Task -
A single number is all that's needed: how many lines in the data contain the string "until".

Data for processing -

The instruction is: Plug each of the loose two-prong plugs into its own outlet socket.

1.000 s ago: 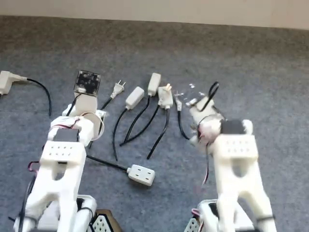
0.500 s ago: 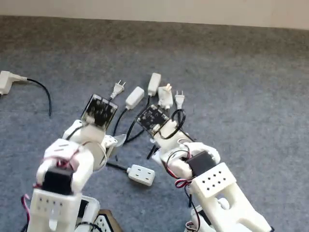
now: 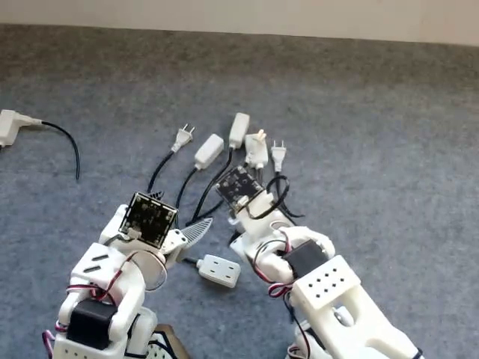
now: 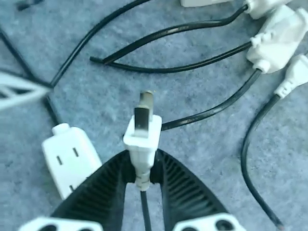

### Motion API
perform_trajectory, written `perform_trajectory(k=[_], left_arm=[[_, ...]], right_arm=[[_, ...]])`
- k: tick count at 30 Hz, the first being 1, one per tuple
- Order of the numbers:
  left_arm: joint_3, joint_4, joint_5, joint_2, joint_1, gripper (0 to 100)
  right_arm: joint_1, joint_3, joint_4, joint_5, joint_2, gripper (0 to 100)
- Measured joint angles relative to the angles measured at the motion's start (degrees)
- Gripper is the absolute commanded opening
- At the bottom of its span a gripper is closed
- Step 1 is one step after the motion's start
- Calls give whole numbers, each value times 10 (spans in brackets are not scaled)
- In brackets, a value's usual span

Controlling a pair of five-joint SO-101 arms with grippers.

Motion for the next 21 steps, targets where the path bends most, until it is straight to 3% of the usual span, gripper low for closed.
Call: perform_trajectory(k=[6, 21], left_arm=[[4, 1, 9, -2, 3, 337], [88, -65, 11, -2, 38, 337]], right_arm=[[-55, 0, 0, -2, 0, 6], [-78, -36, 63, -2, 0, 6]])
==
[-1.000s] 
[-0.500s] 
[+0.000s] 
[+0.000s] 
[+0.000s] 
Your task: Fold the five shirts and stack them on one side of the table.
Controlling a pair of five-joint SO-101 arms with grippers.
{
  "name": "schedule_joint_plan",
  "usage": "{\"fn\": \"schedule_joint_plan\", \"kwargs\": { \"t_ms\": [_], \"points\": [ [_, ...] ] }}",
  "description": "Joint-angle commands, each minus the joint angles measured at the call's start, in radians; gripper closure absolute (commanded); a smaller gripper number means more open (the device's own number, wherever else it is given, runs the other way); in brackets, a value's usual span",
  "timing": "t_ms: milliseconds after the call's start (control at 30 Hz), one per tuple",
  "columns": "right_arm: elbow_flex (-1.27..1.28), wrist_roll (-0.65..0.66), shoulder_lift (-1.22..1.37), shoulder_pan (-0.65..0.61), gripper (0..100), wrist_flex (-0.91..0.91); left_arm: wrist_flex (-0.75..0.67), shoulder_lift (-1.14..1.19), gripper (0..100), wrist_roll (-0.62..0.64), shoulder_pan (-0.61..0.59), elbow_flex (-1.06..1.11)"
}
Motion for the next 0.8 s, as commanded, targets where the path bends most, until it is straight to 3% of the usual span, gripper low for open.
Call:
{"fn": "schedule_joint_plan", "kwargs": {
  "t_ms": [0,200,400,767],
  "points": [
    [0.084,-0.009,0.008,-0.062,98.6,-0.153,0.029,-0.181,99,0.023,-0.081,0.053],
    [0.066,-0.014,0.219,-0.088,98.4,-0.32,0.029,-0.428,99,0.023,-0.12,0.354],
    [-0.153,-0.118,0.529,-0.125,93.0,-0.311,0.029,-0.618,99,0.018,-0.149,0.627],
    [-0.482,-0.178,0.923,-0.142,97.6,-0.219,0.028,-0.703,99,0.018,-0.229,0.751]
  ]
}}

Solution for this problem -
2